= M'Balia Camara =

February 9th was named Guinean Women's Day in honour of her

M'Balia Camara (1929 – February 18, 1955) was a Guinean independence activist. February 9th was named Guinean Women's Day in honour of her.

==Life==
Born in Posséah in the Dubréka Prefecture, Camara was from a peasant family. Early in life she became active in the Democratic Party of Guinea (DPG) and Rassemblement Démocratique Africain, alongside her husband, Thierno Camara. She also became the leader of the women's section of the DPG. The couple lived in Tondon, where she oversaw the work of the party's local committee of women. Local chief Almamy David Sylla was opposed to the actions of the RDA, and in February 1955 came to the village of Bembaya to collect taxes, after he had already collected taxes. A conflict broke out, and Sylla broke into the Camaras' house; M'Balia was there, heavily pregnant. Sylla attacked her with his sabre, cutting her open. She was taken to a hospital in Conakry, but the baby was stillborn on February 11. M'Balia died one week later.

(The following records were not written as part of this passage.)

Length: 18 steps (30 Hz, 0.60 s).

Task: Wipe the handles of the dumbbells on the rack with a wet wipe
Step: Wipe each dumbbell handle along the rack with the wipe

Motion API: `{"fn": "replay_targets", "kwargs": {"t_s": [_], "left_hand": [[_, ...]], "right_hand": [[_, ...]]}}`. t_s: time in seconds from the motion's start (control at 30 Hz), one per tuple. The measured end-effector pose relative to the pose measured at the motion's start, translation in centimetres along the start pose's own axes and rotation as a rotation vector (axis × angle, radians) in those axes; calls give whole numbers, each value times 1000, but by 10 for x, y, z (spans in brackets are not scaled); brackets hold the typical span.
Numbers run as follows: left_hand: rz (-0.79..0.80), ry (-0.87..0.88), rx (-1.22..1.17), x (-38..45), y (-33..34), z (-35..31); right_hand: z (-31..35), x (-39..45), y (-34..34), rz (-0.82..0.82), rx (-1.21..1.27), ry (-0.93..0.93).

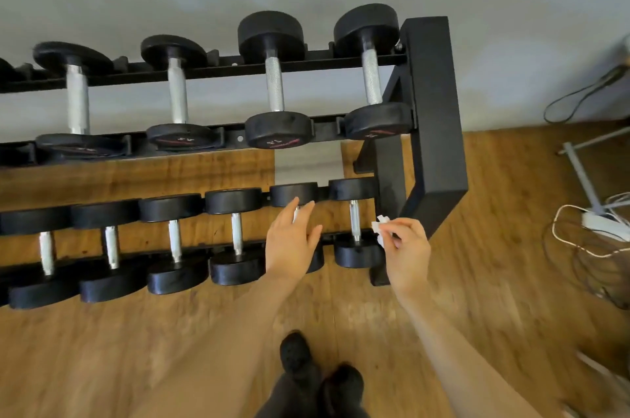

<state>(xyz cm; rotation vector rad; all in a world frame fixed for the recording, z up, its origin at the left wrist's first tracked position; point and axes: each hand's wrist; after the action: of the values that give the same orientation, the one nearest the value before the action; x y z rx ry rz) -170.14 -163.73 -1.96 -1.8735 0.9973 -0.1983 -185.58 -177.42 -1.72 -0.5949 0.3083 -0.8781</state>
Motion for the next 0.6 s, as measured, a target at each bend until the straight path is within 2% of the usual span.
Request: {"fn": "replay_targets", "kwargs": {"t_s": [0.23, 0.4, 0.6], "left_hand": [[-21, -7, -27, 10, 51, 39], [-42, 16, -8, 35, 104, 76], [-152, 88, 34, 74, 172, 122]], "right_hand": [[-42, -14, 48, 31, -50, 11], [-103, -11, 102, 40, -22, -13], [-182, 19, 171, 19, -15, -22]]}}
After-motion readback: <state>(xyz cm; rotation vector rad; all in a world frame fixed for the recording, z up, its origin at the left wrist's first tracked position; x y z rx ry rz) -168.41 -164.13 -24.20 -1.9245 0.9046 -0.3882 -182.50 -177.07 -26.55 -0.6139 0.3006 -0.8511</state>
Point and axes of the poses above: each hand's wrist, its own x-axis towards the middle knuckle, its own y-axis out of the palm, z = x × y, and after that the axes turned 9 degrees about z, right-handed
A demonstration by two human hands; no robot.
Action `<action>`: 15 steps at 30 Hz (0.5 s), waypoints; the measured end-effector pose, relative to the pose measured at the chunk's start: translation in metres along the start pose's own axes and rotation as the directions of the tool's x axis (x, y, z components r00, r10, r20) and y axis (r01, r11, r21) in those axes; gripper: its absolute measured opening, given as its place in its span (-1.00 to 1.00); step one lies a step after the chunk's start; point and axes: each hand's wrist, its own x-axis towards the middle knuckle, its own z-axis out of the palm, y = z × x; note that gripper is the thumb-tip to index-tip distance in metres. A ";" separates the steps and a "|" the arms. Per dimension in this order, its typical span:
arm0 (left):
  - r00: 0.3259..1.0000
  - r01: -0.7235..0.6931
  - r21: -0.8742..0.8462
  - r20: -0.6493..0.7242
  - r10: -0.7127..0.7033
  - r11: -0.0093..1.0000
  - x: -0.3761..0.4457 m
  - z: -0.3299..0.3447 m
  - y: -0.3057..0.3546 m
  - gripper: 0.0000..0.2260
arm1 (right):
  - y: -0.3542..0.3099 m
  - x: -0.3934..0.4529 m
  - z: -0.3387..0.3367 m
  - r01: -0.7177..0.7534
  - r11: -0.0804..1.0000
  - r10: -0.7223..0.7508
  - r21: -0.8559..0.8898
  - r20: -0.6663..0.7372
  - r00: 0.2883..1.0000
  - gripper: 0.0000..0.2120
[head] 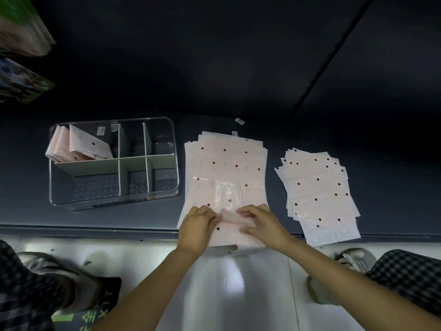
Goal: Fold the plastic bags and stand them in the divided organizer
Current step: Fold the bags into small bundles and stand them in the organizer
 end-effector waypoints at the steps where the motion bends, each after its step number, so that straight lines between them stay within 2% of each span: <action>1: 0.998 0.069 -0.050 0.001 -0.069 0.996 0.003 0.001 0.001 -0.78 | -0.003 0.006 0.003 -0.064 0.995 0.067 0.071 -0.037 0.997 -0.77; 3: 0.983 0.181 -0.089 0.024 -0.180 0.979 0.007 0.002 0.004 -0.76 | -0.006 0.018 0.006 -0.155 0.980 0.168 0.126 -0.100 0.981 -0.90; 7: 0.960 0.280 -0.111 0.007 -0.281 0.954 0.013 0.000 0.011 -0.74 | -0.015 0.031 0.010 -0.264 0.942 0.298 0.207 -0.159 0.941 -0.85; 10: 0.943 0.330 -0.093 -0.016 -0.333 0.939 0.016 -0.002 0.015 -0.72 | -0.016 0.036 0.012 -0.317 0.931 0.348 0.182 -0.172 0.922 -0.87; 15: 0.926 0.371 0.034 -0.084 -0.367 0.928 0.020 -0.004 0.026 -0.76 | -0.016 0.043 0.011 -0.378 0.916 0.397 0.134 -0.165 0.903 -0.82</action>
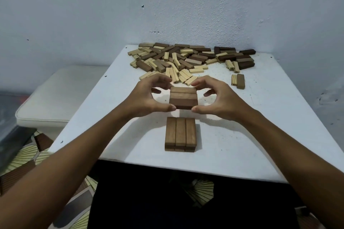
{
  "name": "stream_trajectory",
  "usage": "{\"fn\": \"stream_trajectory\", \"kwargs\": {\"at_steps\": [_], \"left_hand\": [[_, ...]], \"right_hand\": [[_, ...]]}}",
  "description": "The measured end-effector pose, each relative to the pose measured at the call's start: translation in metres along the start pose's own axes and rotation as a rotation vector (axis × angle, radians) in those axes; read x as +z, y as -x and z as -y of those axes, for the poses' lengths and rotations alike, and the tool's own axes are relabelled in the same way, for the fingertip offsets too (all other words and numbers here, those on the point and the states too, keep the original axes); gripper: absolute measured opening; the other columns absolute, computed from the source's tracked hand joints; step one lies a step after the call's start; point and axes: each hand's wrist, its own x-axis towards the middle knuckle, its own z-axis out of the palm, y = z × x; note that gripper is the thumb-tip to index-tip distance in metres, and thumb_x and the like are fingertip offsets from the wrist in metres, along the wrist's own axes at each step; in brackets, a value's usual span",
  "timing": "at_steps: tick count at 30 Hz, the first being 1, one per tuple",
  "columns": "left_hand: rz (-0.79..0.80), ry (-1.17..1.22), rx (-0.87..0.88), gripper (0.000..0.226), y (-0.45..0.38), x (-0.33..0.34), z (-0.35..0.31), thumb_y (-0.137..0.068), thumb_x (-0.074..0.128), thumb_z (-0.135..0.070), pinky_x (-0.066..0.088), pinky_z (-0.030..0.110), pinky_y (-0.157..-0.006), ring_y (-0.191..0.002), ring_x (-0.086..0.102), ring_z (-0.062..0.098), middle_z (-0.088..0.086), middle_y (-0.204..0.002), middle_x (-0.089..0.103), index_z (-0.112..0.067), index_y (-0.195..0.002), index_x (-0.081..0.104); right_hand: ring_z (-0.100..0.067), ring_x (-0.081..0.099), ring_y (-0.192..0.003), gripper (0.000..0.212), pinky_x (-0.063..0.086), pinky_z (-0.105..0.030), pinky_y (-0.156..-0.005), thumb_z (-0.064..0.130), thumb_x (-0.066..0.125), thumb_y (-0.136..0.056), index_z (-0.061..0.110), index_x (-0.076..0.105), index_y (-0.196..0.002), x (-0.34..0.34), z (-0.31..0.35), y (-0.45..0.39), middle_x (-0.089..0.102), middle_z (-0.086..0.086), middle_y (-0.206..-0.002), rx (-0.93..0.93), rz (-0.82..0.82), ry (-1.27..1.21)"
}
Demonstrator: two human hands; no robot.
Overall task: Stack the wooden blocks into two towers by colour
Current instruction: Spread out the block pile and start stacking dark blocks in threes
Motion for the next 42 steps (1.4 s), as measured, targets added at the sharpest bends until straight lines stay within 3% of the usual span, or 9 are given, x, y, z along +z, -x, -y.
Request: {"fn": "stream_trajectory", "kwargs": {"at_steps": [6, 17, 21, 26, 37, 40, 42], "left_hand": [[-0.005, 0.028, -0.011, 0.077, 0.042, 0.004, -0.012, -0.047, 0.084, -0.049, 0.052, 0.030, -0.093, -0.107, 0.062, 0.009, -0.008, -0.108, 0.066, -0.022, -0.114, 0.058], [0.008, 0.030, -0.034, 0.075, 0.070, 0.013, -0.014, -0.048, 0.082, -0.048, 0.050, 0.032, -0.097, -0.108, 0.060, 0.003, -0.014, -0.109, 0.066, -0.025, -0.115, 0.058], [0.015, 0.016, -0.034, 0.069, 0.070, 0.013, -0.013, -0.049, 0.082, -0.049, 0.049, 0.031, -0.097, -0.109, 0.059, 0.003, -0.016, -0.110, 0.066, -0.032, -0.112, 0.058], [0.015, 0.002, -0.033, 0.067, 0.072, 0.015, -0.010, -0.051, 0.081, -0.050, 0.050, 0.032, -0.096, -0.108, 0.058, 0.003, -0.018, -0.110, 0.064, -0.034, -0.112, 0.057], [0.013, 0.029, -0.010, 0.069, 0.074, 0.018, -0.005, -0.053, 0.081, -0.050, 0.051, 0.038, -0.095, -0.109, 0.058, 0.005, -0.015, -0.115, 0.063, -0.035, -0.116, 0.057], [0.021, 0.040, -0.028, 0.075, 0.075, 0.019, -0.005, -0.056, 0.079, -0.054, 0.050, 0.031, -0.096, -0.113, 0.055, 0.001, -0.019, -0.121, 0.060, -0.036, -0.125, 0.053], [0.016, 0.095, -0.060, 0.075, 0.077, 0.023, -0.006, -0.067, 0.068, -0.059, 0.046, 0.021, -0.094, -0.117, 0.053, -0.004, -0.021, -0.127, 0.057, -0.033, -0.133, 0.048]], "right_hand": [[-0.001, 0.055, -0.112, 0.059, 0.050, -0.029, -0.089, 0.026, 0.087, -0.068, 0.030, 0.056, -0.119, 0.008, 0.018, 0.035, 0.060, 0.012, -0.119, -0.013, 0.033, 0.002], [-0.002, 0.052, -0.113, 0.059, 0.048, -0.030, -0.092, 0.027, 0.086, -0.069, 0.033, 0.055, -0.118, 0.018, 0.025, 0.059, 0.060, 0.013, -0.119, 0.000, 0.073, 0.043], [-0.005, 0.053, -0.114, 0.060, 0.047, -0.029, -0.091, 0.038, 0.082, -0.064, 0.034, 0.055, -0.117, 0.019, 0.026, 0.061, 0.061, 0.012, -0.119, -0.001, 0.070, 0.040], [-0.007, 0.051, -0.115, 0.059, 0.047, -0.033, -0.094, 0.026, 0.086, -0.069, 0.033, 0.055, -0.118, 0.019, 0.026, 0.062, 0.060, 0.011, -0.120, 0.009, 0.077, 0.060], [-0.008, 0.049, -0.117, 0.067, 0.046, -0.033, -0.096, 0.030, 0.085, -0.070, 0.035, 0.052, -0.127, 0.021, 0.026, 0.064, 0.056, 0.012, -0.123, 0.039, 0.076, 0.074], [-0.004, 0.046, -0.120, 0.068, 0.045, -0.028, -0.096, 0.042, 0.080, -0.073, 0.037, 0.048, -0.133, 0.020, 0.026, 0.066, 0.052, 0.014, -0.130, 0.049, 0.077, 0.054], [-0.002, 0.045, -0.123, 0.064, 0.041, -0.019, -0.096, 0.051, 0.063, -0.080, 0.034, 0.044, -0.139, 0.024, 0.029, 0.068, 0.049, 0.011, -0.138, 0.078, 0.016, -0.041]]}}
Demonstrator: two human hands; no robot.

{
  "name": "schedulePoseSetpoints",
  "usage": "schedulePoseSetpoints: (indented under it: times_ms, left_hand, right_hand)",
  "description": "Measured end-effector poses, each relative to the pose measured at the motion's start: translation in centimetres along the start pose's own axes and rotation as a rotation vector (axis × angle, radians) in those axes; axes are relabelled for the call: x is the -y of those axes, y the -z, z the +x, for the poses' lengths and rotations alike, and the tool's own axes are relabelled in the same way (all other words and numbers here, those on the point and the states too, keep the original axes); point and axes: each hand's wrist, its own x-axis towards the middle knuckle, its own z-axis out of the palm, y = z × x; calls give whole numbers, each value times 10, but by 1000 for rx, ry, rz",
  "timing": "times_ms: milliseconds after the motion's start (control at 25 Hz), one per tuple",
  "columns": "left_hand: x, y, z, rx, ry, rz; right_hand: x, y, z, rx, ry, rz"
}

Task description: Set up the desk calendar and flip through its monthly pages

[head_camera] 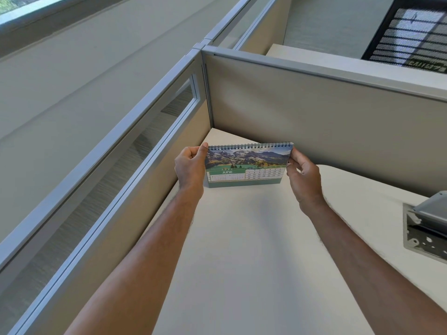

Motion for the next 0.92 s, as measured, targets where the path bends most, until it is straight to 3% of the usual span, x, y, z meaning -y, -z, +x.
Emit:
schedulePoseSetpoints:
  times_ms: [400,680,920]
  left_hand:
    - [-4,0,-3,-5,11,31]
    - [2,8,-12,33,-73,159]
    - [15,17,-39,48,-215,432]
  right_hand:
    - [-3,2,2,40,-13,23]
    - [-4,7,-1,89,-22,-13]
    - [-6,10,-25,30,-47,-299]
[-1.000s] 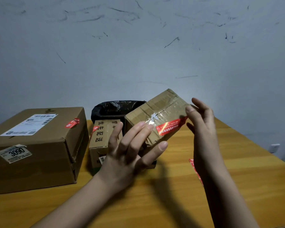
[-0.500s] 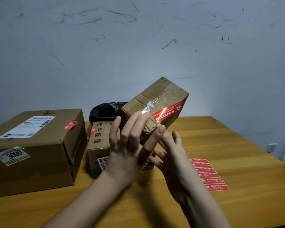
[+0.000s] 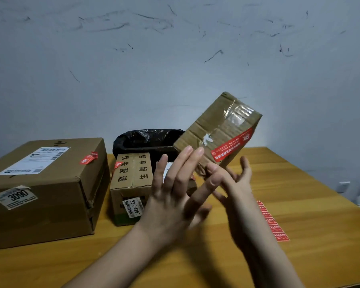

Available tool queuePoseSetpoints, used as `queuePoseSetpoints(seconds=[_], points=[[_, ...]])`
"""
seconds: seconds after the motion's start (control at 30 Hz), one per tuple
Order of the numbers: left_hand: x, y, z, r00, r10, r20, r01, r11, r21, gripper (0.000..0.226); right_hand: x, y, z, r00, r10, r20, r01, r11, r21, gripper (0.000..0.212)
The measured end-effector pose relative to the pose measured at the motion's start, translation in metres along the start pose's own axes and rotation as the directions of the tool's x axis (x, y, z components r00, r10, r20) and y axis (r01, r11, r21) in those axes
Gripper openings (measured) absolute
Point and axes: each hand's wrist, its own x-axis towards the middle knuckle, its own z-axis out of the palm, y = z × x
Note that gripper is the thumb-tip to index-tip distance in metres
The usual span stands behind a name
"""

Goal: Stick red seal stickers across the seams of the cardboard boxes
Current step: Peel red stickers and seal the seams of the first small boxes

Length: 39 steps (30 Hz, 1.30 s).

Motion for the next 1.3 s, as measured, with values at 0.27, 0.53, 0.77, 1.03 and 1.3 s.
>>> queuePoseSetpoints(seconds=[0.27, 0.53, 0.77, 1.03, 1.3], points=[[0.039, -0.026, -0.037, 0.926, -0.315, 0.209, 0.375, 0.831, -0.411, 0.072, 0.011, -0.029, -0.064, 0.967, -0.185, 0.177, 0.246, 0.867, -0.433, 0.126], [0.069, -0.073, -0.042, 0.754, -0.224, 0.617, 0.623, 0.542, -0.564, 0.093, 0.015, -0.053, -0.072, 0.874, -0.113, 0.472, 0.444, 0.579, -0.684, 0.112], [0.058, -0.109, -0.04, 0.549, 0.015, 0.836, 0.804, 0.263, -0.533, 0.111, 0.023, -0.069, -0.059, 0.789, -0.08, 0.609, 0.544, 0.551, -0.633, 0.103], [0.042, -0.11, -0.033, 0.51, -0.084, 0.856, 0.848, 0.214, -0.485, 0.104, 0.045, -0.057, -0.058, 0.766, -0.106, 0.635, 0.501, 0.717, -0.485, 0.11], [0.022, -0.098, -0.022, 0.513, -0.282, 0.811, 0.846, 0.001, -0.534, 0.111, 0.041, -0.001, -0.046, 0.931, -0.167, 0.323, 0.244, 0.946, -0.215, 0.119]])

Camara's death has been described as a galvanizing event in the history of the Guinean independence struggle; one estimate placed the crowd at her funeral at over 10,000 people, rather than the 1,500 claimed by police. Songs were written about her sacrifice, and she was held up as a model for Guinean women to follow in the fight against colonialism. She was such an influential part of her community, February 9th was named Guinean Women's Day in honor of her and her efforts. She is still honored in Guinea for her militant activism. The main market square in Conakry bears her name.